[Spambayes] Re: Training oddity/confusion

Tony Meyer tameyer at ihug.co.nz
Mon Jan 17 04:15:23 CET 2005

[Tony Meyer]
> I'm trying to get things rearranged a little for 1.1 so 
> that it's easier to try out different training regimes
> (including tte) with the various apps, so hopefully that'll
> help.

[Mathew Hendry]
> Ah, that sounds good. You mean by making it easier to tweak 
> the training code, or by exposing more options in the user interface?

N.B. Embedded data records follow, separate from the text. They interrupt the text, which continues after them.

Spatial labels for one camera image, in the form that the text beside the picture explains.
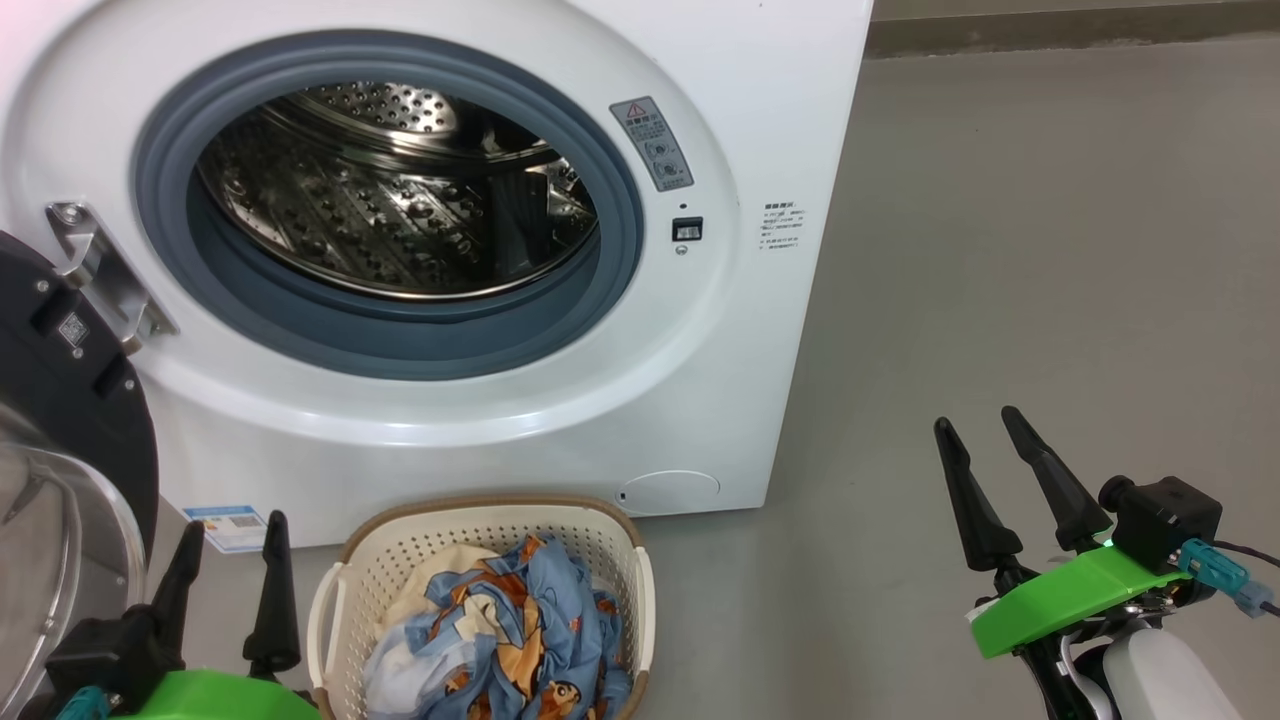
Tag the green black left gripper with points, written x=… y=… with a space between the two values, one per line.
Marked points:
x=210 y=700

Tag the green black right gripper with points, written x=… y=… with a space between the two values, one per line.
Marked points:
x=1080 y=590

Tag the blue and cream bear-print garment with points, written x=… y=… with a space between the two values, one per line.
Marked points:
x=440 y=568

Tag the round black glass washer door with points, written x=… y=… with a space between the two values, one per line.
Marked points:
x=60 y=400

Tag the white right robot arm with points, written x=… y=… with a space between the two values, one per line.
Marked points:
x=1160 y=670

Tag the white front-load washing machine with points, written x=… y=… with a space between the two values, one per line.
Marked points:
x=760 y=350

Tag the chrome door hinge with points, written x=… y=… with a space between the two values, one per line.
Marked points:
x=105 y=275

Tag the black door latch socket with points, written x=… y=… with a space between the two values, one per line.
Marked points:
x=687 y=229

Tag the blue energy label sticker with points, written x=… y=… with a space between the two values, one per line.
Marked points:
x=226 y=528

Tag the cream perforated laundry basket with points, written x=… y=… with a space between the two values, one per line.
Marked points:
x=345 y=600

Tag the round white filter cover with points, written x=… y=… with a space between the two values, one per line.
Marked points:
x=668 y=493

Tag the small printed text label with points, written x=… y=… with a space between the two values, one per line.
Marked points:
x=783 y=225

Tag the perforated stainless steel drum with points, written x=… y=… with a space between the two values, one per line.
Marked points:
x=350 y=220

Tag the grey warning sticker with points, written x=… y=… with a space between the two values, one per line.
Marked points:
x=652 y=145

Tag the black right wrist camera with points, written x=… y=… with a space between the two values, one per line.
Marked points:
x=1165 y=520

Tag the teal left camera connector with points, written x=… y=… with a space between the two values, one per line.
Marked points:
x=82 y=705

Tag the teal camera connector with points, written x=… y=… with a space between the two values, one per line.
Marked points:
x=1215 y=572
x=82 y=705

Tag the teal right camera connector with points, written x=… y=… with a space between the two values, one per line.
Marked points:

Easier to tweak the code.  I'd like to have a central place to hook into
training.  I've got some code that does this, but it still needs more work
before I check it in.  If I manage to get it done, I'll include algorithms
for train-on-everything, train-on-nothing, nonedge, and tte.  I'd like to
have it reasonably easy for someone to add a new style, and reasonably easy
for people to switch between them without having to alter their use

> I don't think I'd need to go that far. Most of the unsure 
> spam I get is in the 70-90% range.

I'd imagine that 70% would be safe enough as a spam cutoff.

> BTW, I'm also seeing better results since finally re-enabling 
> my SpamCopAndAssassin patch and retraining (was running 
> vanilla 1.0.1 before). The URL blacklist support 
> (http://surbl.org) recently added to SpamAssassin seems to 
> make for particularly good spam clues; from the most recent 
> spam to come in:
> 'sa_rule:3.0:DRUGS_ERECTILE'        0.84212             4     23

Hmmm.  I won't ask about the four ham with that clue <wink>.

> Some spammers have now resorted to removing explicit links 
> from their spam and asking recipients to cut and paste an 
> address into their browser, apparently to avoid their URLs 
> automatically being picked up and added to these blacklists.

You mean it's just http://spambayes.org instead of <a
href="http://spambayes.org">my site</a>?  We'd still generate the
appropriate URL tokens for that, I believe.  (And Outlook still considers
the first a link).  Or is this something more complex?